I don’t remember such incidences in eight grade then in ninth grade we moved to a small school. The minute we walked in the entire student body knew there were two of us so we had no problems with mix ups until we moved again.
This last school was the largest yet. Here I handled it the same way I had in seventh grade, much to Bonnie’s dismay. I simply ignored greetings from any guys I didn’t know. So when her friends asked why sometimes she ignored them she had to respond. “Those times it wasn’t me.”
Of course by then she’d already given me the ‘if a guy you don’t know says hi to you he’s probably my friend so say hi,’ lecture several times. I never did.
Then there was the previously mentioned incident in P.E. class where my friend asked how to tell us apart.
After thinking about it a moment, I said, “Well, if you know her and see one of us in the hallway and say hi and get no response you have me. And if you know me and see one of us in the hallway,” I paused. “Well, you still don’t know which one you have.”
“That doesn’t help me. I know you.”
Bonnie always figured if she didn’t recognize someone saying hi to her than they must think she was me so she was friendly back. Me? There was no way I was talking to a stranger, especially a strange guy, so Bonnie’s friends got ignored. A lot.
But that is the yin and yang of being twins. One tends to be the quiet shy one and one tends to be the outspoken one. For us, I’ll gladly accept that I’m the quiet one.
I’m the one who quietly accepted walking past a guy friend of mine every day between second and third period passing at the drinking fountain so close I could touch him without ever saying a word.
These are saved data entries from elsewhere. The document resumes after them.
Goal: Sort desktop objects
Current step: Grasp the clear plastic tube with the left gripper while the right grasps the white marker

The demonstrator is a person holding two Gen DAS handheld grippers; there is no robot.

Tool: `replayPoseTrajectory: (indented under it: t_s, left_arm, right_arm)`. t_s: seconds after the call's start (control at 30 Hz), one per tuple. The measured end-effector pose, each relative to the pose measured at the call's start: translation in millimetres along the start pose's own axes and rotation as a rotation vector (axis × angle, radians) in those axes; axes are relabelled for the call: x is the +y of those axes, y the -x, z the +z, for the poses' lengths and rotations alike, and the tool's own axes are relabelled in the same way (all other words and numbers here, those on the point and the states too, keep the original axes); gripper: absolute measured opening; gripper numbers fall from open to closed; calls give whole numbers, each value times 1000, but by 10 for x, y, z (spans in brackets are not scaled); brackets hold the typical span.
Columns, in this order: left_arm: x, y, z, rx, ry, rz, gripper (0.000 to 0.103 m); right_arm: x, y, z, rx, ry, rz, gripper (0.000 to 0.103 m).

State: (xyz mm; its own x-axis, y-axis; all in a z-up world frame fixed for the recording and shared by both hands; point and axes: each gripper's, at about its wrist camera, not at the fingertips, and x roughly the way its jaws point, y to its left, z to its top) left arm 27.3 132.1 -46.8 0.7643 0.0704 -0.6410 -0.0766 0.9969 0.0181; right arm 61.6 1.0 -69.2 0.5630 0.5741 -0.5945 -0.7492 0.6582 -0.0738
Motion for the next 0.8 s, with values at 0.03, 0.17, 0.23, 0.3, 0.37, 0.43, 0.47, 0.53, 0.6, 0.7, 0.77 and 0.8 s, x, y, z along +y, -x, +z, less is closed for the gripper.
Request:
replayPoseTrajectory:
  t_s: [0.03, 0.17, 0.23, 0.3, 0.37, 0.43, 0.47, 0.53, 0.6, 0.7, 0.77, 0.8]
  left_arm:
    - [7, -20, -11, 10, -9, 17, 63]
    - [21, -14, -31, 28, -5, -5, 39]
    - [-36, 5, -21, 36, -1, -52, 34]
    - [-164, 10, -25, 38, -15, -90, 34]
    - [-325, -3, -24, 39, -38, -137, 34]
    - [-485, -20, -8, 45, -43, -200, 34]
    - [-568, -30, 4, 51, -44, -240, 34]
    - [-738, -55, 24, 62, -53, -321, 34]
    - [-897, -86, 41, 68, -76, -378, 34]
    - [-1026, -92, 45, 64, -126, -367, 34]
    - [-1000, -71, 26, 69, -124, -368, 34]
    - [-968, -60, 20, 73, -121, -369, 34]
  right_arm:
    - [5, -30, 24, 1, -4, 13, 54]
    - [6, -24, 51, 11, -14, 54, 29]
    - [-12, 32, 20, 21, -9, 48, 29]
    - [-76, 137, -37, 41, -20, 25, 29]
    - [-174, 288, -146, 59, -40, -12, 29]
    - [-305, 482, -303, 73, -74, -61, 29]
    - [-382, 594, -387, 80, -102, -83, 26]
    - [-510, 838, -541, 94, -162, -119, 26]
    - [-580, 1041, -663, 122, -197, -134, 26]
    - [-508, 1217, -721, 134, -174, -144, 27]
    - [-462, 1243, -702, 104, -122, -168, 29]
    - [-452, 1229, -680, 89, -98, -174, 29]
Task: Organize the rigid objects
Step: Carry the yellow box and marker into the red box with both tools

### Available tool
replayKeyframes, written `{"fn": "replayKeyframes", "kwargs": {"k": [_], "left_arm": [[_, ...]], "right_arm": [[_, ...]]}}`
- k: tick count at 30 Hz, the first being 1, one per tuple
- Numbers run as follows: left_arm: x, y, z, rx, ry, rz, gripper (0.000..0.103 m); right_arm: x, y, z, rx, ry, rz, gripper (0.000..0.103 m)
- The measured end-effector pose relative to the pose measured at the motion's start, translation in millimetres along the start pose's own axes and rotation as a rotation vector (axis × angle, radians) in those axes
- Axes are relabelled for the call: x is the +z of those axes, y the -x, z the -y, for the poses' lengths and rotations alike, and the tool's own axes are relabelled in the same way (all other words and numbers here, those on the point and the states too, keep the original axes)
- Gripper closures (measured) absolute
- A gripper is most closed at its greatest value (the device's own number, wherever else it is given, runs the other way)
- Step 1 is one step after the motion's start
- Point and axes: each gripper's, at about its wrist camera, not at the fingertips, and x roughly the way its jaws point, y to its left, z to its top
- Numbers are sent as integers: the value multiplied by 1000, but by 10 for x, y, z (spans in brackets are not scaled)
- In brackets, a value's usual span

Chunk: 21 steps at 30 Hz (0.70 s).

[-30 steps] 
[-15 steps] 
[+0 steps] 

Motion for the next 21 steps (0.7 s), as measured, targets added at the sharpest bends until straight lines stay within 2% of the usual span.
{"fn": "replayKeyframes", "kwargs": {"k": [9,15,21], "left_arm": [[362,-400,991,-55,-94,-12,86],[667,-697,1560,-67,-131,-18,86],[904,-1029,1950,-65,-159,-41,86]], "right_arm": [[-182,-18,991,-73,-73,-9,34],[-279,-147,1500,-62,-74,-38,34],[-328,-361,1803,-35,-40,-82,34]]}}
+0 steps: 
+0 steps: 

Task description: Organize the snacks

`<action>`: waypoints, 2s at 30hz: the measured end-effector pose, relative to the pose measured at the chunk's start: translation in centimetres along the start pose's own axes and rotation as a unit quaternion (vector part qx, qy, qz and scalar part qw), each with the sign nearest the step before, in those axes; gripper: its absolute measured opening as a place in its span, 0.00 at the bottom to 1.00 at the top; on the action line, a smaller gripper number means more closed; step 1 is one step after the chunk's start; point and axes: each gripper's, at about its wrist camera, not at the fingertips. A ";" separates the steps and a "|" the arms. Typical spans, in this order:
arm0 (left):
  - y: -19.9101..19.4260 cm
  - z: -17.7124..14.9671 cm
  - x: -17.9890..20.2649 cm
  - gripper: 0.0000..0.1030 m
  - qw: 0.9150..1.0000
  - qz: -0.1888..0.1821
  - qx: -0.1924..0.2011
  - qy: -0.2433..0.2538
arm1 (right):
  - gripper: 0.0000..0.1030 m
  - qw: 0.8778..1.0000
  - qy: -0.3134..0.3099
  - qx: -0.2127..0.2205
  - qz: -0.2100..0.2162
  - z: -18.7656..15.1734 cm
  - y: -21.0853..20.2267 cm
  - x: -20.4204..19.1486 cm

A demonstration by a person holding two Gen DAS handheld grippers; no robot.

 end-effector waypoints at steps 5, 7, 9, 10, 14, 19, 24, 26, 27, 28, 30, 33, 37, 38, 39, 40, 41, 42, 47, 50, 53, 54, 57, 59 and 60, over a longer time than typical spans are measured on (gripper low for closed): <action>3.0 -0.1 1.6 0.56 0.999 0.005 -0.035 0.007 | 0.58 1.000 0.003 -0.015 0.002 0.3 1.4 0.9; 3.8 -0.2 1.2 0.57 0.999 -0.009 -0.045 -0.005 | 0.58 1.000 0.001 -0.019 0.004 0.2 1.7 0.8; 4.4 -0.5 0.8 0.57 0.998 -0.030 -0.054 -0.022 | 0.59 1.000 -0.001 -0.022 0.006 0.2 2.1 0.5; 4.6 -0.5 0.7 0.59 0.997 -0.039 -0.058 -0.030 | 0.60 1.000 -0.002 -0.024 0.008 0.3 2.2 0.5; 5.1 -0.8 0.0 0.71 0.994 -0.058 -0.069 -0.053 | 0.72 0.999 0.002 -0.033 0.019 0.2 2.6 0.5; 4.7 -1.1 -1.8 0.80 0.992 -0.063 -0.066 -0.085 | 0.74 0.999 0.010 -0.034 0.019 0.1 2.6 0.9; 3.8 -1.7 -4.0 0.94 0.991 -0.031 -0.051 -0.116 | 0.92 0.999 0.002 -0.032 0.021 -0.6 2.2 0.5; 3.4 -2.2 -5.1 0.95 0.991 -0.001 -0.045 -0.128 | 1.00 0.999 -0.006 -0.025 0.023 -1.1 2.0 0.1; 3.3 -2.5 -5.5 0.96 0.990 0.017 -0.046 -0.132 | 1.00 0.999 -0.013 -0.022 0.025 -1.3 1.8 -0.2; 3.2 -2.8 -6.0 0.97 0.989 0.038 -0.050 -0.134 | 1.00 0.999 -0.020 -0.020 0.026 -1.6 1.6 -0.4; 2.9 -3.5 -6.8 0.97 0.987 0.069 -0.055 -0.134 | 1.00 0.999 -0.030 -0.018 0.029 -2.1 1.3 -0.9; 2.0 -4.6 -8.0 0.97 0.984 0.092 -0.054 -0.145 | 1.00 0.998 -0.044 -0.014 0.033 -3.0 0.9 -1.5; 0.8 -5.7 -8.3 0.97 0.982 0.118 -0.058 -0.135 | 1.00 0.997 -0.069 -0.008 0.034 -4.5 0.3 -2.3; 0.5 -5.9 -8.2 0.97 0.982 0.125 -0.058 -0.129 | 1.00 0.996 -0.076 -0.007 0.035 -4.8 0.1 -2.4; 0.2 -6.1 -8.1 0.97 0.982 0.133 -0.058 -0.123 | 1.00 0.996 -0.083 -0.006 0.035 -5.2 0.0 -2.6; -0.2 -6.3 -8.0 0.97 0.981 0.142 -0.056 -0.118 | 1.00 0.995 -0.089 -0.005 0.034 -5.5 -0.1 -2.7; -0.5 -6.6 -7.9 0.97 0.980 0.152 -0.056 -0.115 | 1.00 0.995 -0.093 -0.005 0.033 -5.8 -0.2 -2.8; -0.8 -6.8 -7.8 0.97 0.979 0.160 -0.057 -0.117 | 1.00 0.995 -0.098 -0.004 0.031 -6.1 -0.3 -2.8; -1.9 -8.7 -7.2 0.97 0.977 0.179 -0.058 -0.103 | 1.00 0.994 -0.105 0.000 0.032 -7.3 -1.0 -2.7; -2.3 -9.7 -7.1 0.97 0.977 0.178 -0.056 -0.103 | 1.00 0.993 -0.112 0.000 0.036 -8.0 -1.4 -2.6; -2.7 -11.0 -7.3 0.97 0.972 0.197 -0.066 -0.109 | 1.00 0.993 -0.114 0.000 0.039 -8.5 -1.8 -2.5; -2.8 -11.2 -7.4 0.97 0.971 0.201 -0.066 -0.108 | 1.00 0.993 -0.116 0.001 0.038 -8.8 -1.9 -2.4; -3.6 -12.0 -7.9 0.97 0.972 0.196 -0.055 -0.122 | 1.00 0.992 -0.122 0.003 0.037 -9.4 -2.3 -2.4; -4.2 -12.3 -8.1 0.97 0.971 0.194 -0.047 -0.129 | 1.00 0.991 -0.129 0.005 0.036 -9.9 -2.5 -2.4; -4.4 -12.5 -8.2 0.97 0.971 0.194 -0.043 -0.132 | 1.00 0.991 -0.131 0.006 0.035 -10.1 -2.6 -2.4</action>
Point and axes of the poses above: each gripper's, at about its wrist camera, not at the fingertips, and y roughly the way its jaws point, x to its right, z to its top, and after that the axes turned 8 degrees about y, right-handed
I could end the story there but actually one day, at an after school drama activity, he mentioned to me that he hadn’t seen me in a couple of weeks and asked where I’d been. I told him where and when I saw him every day, saying, “Look down once in a while.” The next school day he was looking down as he came around that corner. He didn’t miss me anymore.

You would think I’d learn to speak up after that, but I’m still the quiet one. And though I’m not as shy now, I’m still the quiet one. I think it’s a twin thing.